Exercise: Would you output the whole of the data exactly?

Supplied information:
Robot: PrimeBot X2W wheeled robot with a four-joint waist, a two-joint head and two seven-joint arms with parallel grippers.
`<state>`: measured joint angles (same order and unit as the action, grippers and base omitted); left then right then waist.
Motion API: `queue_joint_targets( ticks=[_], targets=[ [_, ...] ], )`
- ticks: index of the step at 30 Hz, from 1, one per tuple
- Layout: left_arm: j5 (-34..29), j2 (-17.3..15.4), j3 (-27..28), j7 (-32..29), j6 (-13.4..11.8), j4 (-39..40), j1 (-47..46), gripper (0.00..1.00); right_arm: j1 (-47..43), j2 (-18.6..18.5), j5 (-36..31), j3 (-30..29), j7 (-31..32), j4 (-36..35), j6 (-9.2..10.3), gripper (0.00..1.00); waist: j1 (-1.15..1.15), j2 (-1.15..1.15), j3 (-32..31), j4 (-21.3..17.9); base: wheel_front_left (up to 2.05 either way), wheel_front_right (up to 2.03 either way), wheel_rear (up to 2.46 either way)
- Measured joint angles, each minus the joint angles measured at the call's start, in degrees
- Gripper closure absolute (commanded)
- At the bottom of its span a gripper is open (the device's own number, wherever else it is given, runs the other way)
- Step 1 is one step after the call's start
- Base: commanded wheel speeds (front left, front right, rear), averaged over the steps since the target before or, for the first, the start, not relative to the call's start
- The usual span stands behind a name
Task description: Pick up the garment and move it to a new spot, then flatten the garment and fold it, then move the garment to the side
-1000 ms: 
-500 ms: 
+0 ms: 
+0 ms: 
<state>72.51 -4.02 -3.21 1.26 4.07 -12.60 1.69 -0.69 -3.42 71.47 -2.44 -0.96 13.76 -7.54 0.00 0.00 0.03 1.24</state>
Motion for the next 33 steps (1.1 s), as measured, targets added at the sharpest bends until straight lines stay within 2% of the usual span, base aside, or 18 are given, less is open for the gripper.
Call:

Output for this exercise:
Robot: PrimeBot X2W wheeled robot with a four-joint waist, a two-joint head and two seven-joint arms with parallel grippers.
`<state>`: measured joint angles (same order and unit as the action, grippers and base omitted); left then right then waist.
Motion API: `queue_joint_targets( ticks=[_], targets=[ [_, ...] ], )`
- ticks: index of the step at 30 Hz, from 1, one per tuple
- Layout: left_arm: j5 (-34..29), j2 (-17.3..15.4), j3 (-27..28), j7 (-32..29), j6 (-13.4..11.8), j4 (-39..40), j1 (-47..46), gripper (0.00..1.00); right_arm: j1 (-47..43), j2 (-18.6..18.5), j5 (-36..31), j3 (-30..29), j7 (-31..32), j4 (-36..35), j6 (-9.2..10.3), gripper (0.00..1.00); waist: j1 (-1.15..1.15), j2 (-1.15..1.15), j3 (-32..31), j4 (-21.3..17.9); base: wheel_front_left (up to 2.05 either way), wheel_front_right (up to 2.03 either way), wheel_rear (up to 2.46 either way)
- Measured joint angles, each minus the joint angles measured at the call's start, in degrees
- Gripper closure absolute (commanded)
- At the bottom of its span a gripper is open (the device's own number, wherever else it is given, runs the other way)
- Step 1 is one step after the call's start
- Base: commanded wheel speeds (front left, front right, rear), averaged over the steps since the target before or, for the first, the start, not relative to the call's start
- The usual span stands behind a name
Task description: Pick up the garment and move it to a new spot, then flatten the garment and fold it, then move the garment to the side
-1000 ms: 
-500 ms: 
+0 ms: 
+0 ms: 
<state>72.51 -4.02 -3.21 1.26 4.07 -12.60 1.69 -0.69 -3.42 71.47 -2.44 -0.96 13.76 -7.54 0.00 0.00 0.03 1.24</state>
Motion for the next 33 steps (1.1 s), as measured, targets added at the sharpest bends until straight lines stay within 2% of the usual span, base aside, or 18 are given, less is open for the gripper.
Call:

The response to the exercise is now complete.